══ Given material ══
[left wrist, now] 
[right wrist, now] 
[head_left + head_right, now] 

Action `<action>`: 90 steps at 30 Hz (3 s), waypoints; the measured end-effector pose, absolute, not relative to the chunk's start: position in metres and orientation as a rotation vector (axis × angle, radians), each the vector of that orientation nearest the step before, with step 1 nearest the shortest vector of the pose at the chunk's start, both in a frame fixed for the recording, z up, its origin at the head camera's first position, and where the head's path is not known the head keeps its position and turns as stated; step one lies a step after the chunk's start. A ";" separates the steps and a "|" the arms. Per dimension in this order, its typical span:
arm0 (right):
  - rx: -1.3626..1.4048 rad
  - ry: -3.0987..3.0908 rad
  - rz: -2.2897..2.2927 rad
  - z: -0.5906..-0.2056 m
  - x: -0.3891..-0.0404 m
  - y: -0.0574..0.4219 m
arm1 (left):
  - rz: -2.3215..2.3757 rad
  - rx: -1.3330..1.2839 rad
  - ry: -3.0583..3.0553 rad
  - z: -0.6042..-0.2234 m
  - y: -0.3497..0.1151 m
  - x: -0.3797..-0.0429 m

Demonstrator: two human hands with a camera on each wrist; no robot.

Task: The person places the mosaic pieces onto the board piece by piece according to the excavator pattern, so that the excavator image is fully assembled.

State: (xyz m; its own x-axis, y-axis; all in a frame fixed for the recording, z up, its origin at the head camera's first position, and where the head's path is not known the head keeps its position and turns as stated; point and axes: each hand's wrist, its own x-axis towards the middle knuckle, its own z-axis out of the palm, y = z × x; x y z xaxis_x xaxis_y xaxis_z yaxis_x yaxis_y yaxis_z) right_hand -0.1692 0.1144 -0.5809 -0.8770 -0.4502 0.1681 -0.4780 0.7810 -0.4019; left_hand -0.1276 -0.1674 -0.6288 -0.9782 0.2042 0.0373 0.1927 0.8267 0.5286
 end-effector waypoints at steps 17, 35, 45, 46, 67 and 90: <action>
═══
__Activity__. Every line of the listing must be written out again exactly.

__Response to the task__.
[left wrist, now] 
[right wrist, now] 
[head_left + head_right, now] 

Action `<action>`: 90 steps at 30 Hz (3 s), waypoints; the measured end-effector pose, absolute, not relative to the chunk's start: position in metres and orientation as a rotation vector (axis × angle, radians), each the vector of that orientation nearest the step before, with step 1 nearest the shortest vector of the pose at the chunk's start, both in a frame fixed for the recording, z up, its origin at the head camera's first position, and where the head's path is not known the head keeps its position and turns as stated; step one lies a step after the chunk's start. A ";" separates the steps and a "|" the arms. Per dimension in this order, its typical span:
arm0 (right):
  - rx: -1.3626..1.4048 rad
  - ry: -3.0987..3.0908 rad
  - rz: -2.2897..2.2927 rad
  - z: -0.5906..-0.2056 m
  - x: -0.3891..-0.0404 m
  - y: -0.0574..0.4219 m
arm1 (left):
  - rz: -2.3215..2.3757 rad
  - rx: -1.3330..1.2839 rad
  - ry: -3.0583..3.0553 rad
  - z: -0.6042..-0.2234 m
  - y: -0.3497..0.1151 m
  - x: -0.3797..-0.0429 m

Demonstrator: two human hands with a camera on each wrist; no robot.

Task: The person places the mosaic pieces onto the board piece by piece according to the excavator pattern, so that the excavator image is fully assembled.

State: (xyz m; its own x-axis, y-axis; all in a frame fixed for the recording, z up, its origin at the head camera's first position, and where the head's path is not known the head keeps its position and turns as stated; point and axes: each hand's wrist, its own x-axis towards the middle knuckle, its own z-axis out of the palm, y = z × x; x y z xaxis_x xaxis_y xaxis_z yaxis_x yaxis_y yaxis_z) right_hand -0.1692 0.1144 -0.5809 -0.8770 -0.4502 0.1681 -0.4780 0.7810 -0.4019; left_hand -0.1276 -0.1674 -0.6288 -0.9782 0.2042 0.0373 0.1927 0.8267 0.5286
 end-effector waypoints at steps 17, 35, 45, 46, 67 and 90: <action>

This is the complete answer.